News Briefs 10/20/17

October 20, 2017

Milton Sustainability Committee to meet
Milton Sustainability Committee will meet at 5:30 p.m., Tuesday, Oct. 24, at the Milton library to discuss a sustainability planning grant and other business items. For more information or a full agenda, go to or call 302-684-4110.

Milton Board of Adjustment to meet
Milton Board of Adjustment will meet at 7 p.m., Tuesday, Oct. 24, at the Milton library to review a request for a variance for a property at 504 Chestnut St. For more information or a full agenda, go to or call 302-684-4110.

Compass Point gets Sussex approval
The Compass Point subdivision has received preliminary approval from the Sussex County Planning and Zoning Commission. At its Oct. 12 meeting, commissioners voted 5-0 in favor of the plan presented by developers Samuel L. Brenner, trustee, and John David Vincent.

The cluster subdivision will contain 277 single-family lots on 135 acres with access to Sweetbriar and Hudson roads between Lewes and Milton.

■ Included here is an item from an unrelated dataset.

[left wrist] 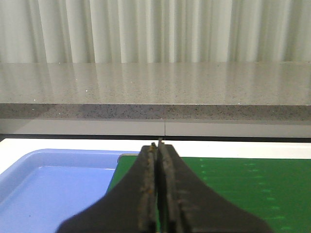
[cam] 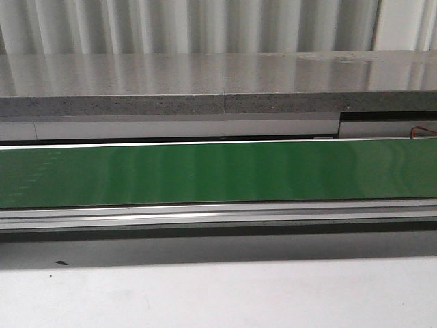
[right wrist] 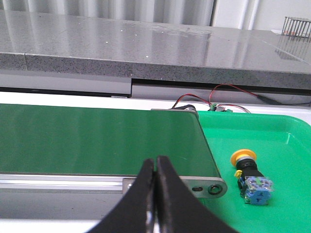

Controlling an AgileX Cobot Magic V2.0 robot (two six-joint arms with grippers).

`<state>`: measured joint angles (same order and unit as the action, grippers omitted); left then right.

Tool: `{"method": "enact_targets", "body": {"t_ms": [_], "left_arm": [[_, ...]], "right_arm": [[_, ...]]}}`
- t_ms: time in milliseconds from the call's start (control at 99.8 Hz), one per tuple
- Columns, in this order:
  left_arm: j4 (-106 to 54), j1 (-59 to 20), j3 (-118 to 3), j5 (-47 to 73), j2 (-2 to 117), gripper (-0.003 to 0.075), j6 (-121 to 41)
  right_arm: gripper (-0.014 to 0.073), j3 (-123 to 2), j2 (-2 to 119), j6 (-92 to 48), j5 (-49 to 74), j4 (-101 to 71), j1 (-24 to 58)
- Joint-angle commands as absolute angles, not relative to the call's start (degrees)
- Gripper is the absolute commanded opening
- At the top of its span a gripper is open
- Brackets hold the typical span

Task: Move button from right to left

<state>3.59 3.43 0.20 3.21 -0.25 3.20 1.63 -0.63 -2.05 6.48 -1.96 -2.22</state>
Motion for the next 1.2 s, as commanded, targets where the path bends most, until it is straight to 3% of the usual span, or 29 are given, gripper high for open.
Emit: {"method": "enact_targets", "body": {"t_ms": [0,851,1192], "left_arm": [[3.3,3.5,2.4,-1.2,-2.0,-0.0020,3.7],[3.3,3.5,2.4,-1.2,-2.0,-0.0020,3.7],[3.3,3.5,2.4,-1.2,-2.0,-0.0020,3.7]], "right_arm": [[-0.0068,0.4,-1.7,-2.2,2.3,-1.3,-2.6],[-0.0068,-0.4,-1.7,-2.2,3.4,-1.2,-2.6],[-0.0068,-15.2,3.0,-2.2,16.3,-1.2,-2.6]]}}
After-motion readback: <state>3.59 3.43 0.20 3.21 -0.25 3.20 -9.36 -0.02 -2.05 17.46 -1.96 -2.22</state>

Commissioner Keller Hopkins said cluster subdivisions with superior design are permitted uses in AR-1, agricultural-residential, zoning with an environmentally sensitive development district overlay. The project will have 66 acres of open space and be served by central water and sewer service. Among conditions placed on the project, Hopkins said, as many trees as possible must be saved, a vegetated buffer of at least 20 feet must surround the perimeter of the property and sidewalks must be on both sides of all internal streets. Trails are also proposed to connect with the community's clubhouse.

Subdivisions are reviewed only by the planning and zoning commission and not county council.

Lewes Parks and Rec meeting set Oct. 23
The Lewes Parks and Recreation Commission will meet at 7 p.m., Monday, Oct. 23, at city hall. The group will discuss 2018 events in Canalfront Park, review draft specifications for lawn and landscape maintenance in parks for fiscal years 2019-22, and review draft tree maintenance contract specifications. For more information, call city hall at 302-645-7777.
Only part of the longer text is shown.